WORK REQUIRED: In the data below, which lines contain "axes"? List them by copying each one.

DATASET SECTION:
++++++++++
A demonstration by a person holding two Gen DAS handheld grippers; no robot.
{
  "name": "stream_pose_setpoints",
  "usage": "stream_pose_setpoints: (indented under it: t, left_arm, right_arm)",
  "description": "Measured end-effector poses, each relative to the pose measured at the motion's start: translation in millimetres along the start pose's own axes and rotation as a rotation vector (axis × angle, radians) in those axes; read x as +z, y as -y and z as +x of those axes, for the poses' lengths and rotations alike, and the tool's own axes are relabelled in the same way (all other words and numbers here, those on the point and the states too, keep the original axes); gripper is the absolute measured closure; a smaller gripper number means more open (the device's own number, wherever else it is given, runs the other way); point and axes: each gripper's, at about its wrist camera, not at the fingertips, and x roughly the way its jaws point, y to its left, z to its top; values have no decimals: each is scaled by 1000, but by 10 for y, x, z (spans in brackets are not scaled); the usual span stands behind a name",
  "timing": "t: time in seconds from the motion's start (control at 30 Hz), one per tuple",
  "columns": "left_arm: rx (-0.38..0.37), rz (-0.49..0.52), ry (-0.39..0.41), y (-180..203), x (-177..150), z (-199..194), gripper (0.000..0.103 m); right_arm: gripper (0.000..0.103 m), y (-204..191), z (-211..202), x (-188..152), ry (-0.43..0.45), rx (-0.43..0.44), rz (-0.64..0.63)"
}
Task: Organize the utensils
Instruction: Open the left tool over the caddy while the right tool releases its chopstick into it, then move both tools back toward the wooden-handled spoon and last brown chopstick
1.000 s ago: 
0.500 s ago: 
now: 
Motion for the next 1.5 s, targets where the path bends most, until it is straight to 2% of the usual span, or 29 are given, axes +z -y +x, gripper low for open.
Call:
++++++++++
RESPONSE AREA:
  "description": "Measured end-effector poses, each relative to the pose measured at the motion's start: translation in millimetres along the start pose's own axes and rotation as a rotation vector (axis × angle, radians) in those axes; read x as +z, y as -y and z as +x of those axes, for the poses' lengths and rotations alike, and the tool's own axes are relabelled in the same way (all other words and numbers here, those on the point and the states too, keep the original axes); gripper is the absolute measured closure; a smaller gripper number means more open (the device's own number, wherever else it is given, runs the other way); point and axes: each gripper's, at about its wrist camera, not at the fingertips, and x roughly the way its jaws point, y to its left, z to its top; values have no decimals: each is scaled by 1000, but by 10 for y, x, z (spans in brackets are not scaled); the usual span stands behind a name",
Motion for the next 1.5 s, targets where the path bends most, until it is straight to 2% of the usual span, or 29 are given, axes +z -y +x, gripper low for open.

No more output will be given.